Le conseil d’administration de Netflix a réduit de moitié les stock-options que pourra recevoir le PDG du service Reed Hastings en 2012. Leur montant est désormais de 1,5 million de dollars, alors que son salaire annuel de 500 000 dollars n’a pas bougé. Les quatre autres directeurs généraux de la firme ont tous vu leurs stock-options augmenter pour l’année à venir, comme l’explique Cnet.

Cette décision sonne comme une sanction. En effet, l’année 2011 fut particulièrement mouvementée pour le service de location physique (avec expédition des DVD par courrier) et de streaming de vidéos. Des changements dans sa grille tarifaire et la séparation des deux offres (ensuite annulée) lui aurait fait perdre un million d’utilisateurs et a fait chuter le cours de son action de plusieurs points.
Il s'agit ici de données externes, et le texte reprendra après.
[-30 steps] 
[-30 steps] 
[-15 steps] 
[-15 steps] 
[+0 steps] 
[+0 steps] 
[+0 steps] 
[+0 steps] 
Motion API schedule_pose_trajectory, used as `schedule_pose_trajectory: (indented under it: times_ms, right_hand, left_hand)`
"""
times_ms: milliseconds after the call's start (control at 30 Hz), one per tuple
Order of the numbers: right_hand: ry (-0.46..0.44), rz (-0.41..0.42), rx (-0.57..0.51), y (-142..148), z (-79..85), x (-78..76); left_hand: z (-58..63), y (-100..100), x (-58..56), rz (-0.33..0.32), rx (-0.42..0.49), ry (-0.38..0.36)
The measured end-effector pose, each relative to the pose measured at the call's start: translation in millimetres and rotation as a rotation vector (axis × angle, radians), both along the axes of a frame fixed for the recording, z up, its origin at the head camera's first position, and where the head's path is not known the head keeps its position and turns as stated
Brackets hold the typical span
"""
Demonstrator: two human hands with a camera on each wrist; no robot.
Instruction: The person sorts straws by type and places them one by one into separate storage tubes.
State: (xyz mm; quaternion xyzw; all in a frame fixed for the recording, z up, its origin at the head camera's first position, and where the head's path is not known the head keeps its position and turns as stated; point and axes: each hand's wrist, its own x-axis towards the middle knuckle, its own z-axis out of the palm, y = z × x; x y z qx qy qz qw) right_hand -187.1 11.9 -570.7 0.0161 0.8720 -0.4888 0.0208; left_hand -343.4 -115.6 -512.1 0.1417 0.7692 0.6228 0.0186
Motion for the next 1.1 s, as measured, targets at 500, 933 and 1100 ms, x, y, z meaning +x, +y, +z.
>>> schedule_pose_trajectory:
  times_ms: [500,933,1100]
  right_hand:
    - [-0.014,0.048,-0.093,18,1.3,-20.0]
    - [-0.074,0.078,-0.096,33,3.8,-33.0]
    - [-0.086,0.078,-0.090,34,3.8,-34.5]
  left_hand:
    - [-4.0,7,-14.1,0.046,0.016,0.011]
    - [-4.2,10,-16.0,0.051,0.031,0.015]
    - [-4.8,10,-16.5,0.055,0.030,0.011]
Mais les perspectives sont malgré tout plutôt bonnes pour la firme américaine qui mise sur l’international pour se relancer. L’Europe est notamment dans sa ligne de mire et un lancement en Grande-Bretagne a déjà été annoncé pour 2012. Un partenariat avec la BBC a même été signé afin de préparer ce lancement qui devrait survenir dans les premières semaines de l’année.

En France, TF1 et M6 redoutent son arrivée au point qu’elles ont également décidé d’entamer des negociations avec Netflix. Les deux chaînes réfléchissent néanmoins à lancer une plateforme concurrente afin de lui couper l’herbe sous le pied.